信康が徳姫の侍女・小侍従を惨殺したとと言う史料もあります。

また、信康と徳姫が不仲になったともいわれており、これを示す史料として、松平家忠の『家忠日記』の中に、家康が信康・徳姫の不仲を仲裁するために岡崎へやって来た、と記されています(ただし、原著のこの部分は信康の喧嘩相手の名詞が破損しており、橋場日月は松平康忠と信康が仲違いしたとの説を提唱しています)。

その頃、信長も岡崎に来たことも記されており、信長も娘夫婦の仲を心配してやって来た可能性も推測できます。一時的にせよ夫婦仲がこじれたことがあったことは事実であると思われます。

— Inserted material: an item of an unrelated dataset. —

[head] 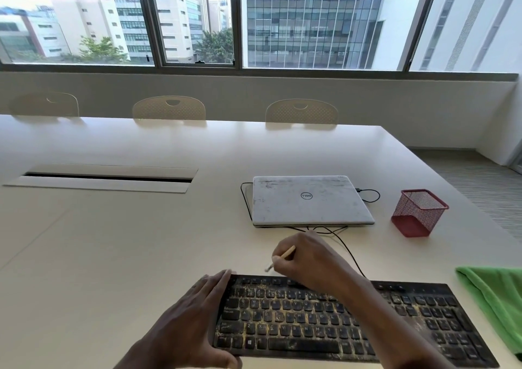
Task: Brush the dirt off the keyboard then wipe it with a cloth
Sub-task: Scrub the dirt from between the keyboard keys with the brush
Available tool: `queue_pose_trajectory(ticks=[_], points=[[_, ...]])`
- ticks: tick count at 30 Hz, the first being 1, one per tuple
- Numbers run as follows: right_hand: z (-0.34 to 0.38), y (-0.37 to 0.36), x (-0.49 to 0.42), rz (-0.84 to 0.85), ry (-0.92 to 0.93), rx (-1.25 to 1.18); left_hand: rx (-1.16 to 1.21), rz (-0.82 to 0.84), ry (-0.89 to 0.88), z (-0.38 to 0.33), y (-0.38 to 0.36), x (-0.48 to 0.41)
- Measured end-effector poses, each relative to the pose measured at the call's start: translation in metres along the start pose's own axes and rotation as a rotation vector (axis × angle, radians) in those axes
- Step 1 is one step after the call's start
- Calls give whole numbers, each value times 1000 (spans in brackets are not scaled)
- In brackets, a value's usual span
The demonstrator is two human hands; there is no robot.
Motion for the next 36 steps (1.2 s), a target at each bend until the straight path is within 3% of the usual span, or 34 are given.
queue_pose_trajectory(ticks=[3,8,13,18,23,27,32,36], points=[[0,-4,2,120,-19,61,1,-13,-2,-2,1,0],[6,-3,-2,27,-25,0,8,-6,0,-1,1,0],[11,-6,-1,130,-39,70,10,-16,2,-1,0,0],[10,-1,-6,22,-54,52,-4,-31,-20,-3,2,1],[10,-5,-4,146,-56,52,-5,-31,-14,-2,0,0],[7,-3,-6,15,-64,29,-2,-35,-33,-3,4,1],[5,-2,-2,133,-81,56,3,-27,-21,-2,1,0],[-1,-3,-5,31,-73,74,-6,-19,-18,-1,0,0]])
Point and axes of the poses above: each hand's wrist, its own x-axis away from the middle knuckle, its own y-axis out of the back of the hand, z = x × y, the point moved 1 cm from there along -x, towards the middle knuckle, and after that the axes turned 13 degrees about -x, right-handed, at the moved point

天正7年(1579年)に徳姫は父の信長に築山殿と信康の罪状(武田との内通など)を訴える「十二ヶ条の訴状」(*)を書き送り、この訴状を読んだ信長は、安土城に滞在していた家康の使者である酒井忠次を通して信康の殺害を命じたとされます。

(*)「十二ヶ条の訴状」で、徳姫は「築山殿と夫・松平信康が武田氏に内通した」といい、「築山殿と唐人医師・減敬との密通があった」、「夫の日常の不行跡」などを父・信長に訴えたとされます。(のちの創作の可能性もあります)徳川家からは、酒井忠次安土城に赴いて説明しましたが信長は納得せず、松平信康と築山殿の殺害を命じたとされます。

これにより築山殿は8月29日に小藪村で殺害され信康は9月15日に二俣城で切腹しました。

しかし、この「信長の十二ヶ条」は、後に加筆・修正された可能性があるともいわれており、他にも信康切腹事件に関しては不可解な点が多く、近年では家康と信康の対立が原因とする説も出されています

その後、徳姫は天正8年(1580年)の2月20日に家康に見送られて岡崎城を出立し安土へ送り帰され、2人の娘達は家康の元に残していきました。

近江八幡市あたりに居住し、化粧料田が近江長命寺に設定されました。天正10年(1582年)に起きた「本能寺の変」において父・長兄ともに死去すると、次兄・織田信雄に保護されましたが、「小牧・長久手の戦い」後に信雄と羽柴秀吉(後の豊臣秀吉)の講和に際して人質として京都に居を構えました(『顕如上人貝塚御座所日記』)

ところが、天正18年(1590年)に信雄が秀吉によって改易されたため、生駒氏の尾張国小折に移り住みました。

これは「埴原家文書」に残された秀吉の朱印状から秀吉による処置だったことが明らかで、その後すぐにまた京都に居住するなど、徳姫の処遇は秀吉の支配下にあったことが推測できます。

「関ヶ原の戦い」後は、尾張国の清洲城主となった家康の四男の松平忠吉から1761石の所領を与えられました。その後は京都に隠棲しました

寛永7年(1630年)、蜂須賀忠英と正室・繁姫(共に小笠原秀政の孫で徳姫の曾孫)の間に嫡子・千松丸(蜂須賀光隆)が誕生した際には、乳母の選定について相談されています。

寛永13年(1636年)正月10日に死去しました。戒名は、見星院香岩寿桂大姉。